### WHAT THIS TASK INVOLVES
Omit images. Retype all entries verbatim.

### DATA FOR THIS EXERCISE
################

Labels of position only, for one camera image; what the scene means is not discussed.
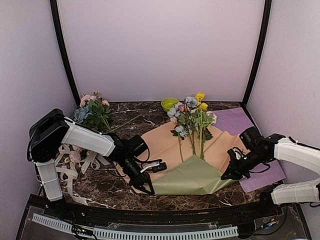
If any green plastic bowl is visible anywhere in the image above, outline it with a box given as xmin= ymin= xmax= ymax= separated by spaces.
xmin=161 ymin=97 xmax=179 ymax=112

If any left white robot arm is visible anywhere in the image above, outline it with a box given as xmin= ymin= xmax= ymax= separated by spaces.
xmin=27 ymin=108 xmax=155 ymax=218

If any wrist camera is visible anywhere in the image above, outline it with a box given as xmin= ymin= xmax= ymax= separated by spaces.
xmin=227 ymin=147 xmax=246 ymax=163
xmin=140 ymin=161 xmax=167 ymax=173

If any pink fake flower bunch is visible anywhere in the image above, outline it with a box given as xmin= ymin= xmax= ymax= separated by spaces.
xmin=77 ymin=91 xmax=142 ymax=133

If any white and red flower stem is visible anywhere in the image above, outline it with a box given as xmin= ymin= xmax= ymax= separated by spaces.
xmin=199 ymin=110 xmax=218 ymax=161

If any peach and green wrapping paper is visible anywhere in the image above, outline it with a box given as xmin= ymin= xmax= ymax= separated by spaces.
xmin=117 ymin=122 xmax=250 ymax=196

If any right black frame post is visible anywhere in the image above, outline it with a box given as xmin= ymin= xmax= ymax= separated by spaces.
xmin=241 ymin=0 xmax=272 ymax=108

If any white slotted cable duct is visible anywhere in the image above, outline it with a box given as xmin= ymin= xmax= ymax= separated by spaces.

################

### RESPONSE TO THIS EXERCISE
Labels of position only, for one camera image; what the scene means is not discussed.
If any green plastic bowl is visible anywhere in the image above, outline it with a box given as xmin= ymin= xmax= ymax= separated by spaces.
xmin=161 ymin=97 xmax=179 ymax=112

If any left white robot arm is visible anywhere in the image above, outline it with a box given as xmin= ymin= xmax= ymax= separated by spaces.
xmin=27 ymin=108 xmax=155 ymax=218

If any wrist camera is visible anywhere in the image above, outline it with a box given as xmin= ymin= xmax= ymax= separated by spaces.
xmin=227 ymin=147 xmax=246 ymax=163
xmin=140 ymin=161 xmax=167 ymax=173

If any pink fake flower bunch is visible anywhere in the image above, outline it with a box given as xmin= ymin= xmax= ymax= separated by spaces.
xmin=77 ymin=91 xmax=142 ymax=133

If any white and red flower stem is visible anywhere in the image above, outline it with a box given as xmin= ymin= xmax= ymax= separated by spaces.
xmin=199 ymin=110 xmax=218 ymax=161

If any peach and green wrapping paper is visible anywhere in the image above, outline it with a box given as xmin= ymin= xmax= ymax= separated by spaces.
xmin=117 ymin=122 xmax=250 ymax=196

If any right black frame post is visible anywhere in the image above, outline it with a box given as xmin= ymin= xmax= ymax= separated by spaces.
xmin=241 ymin=0 xmax=272 ymax=108

If any white slotted cable duct is visible anywhere in the image above, outline it with a box given as xmin= ymin= xmax= ymax= separated by spaces.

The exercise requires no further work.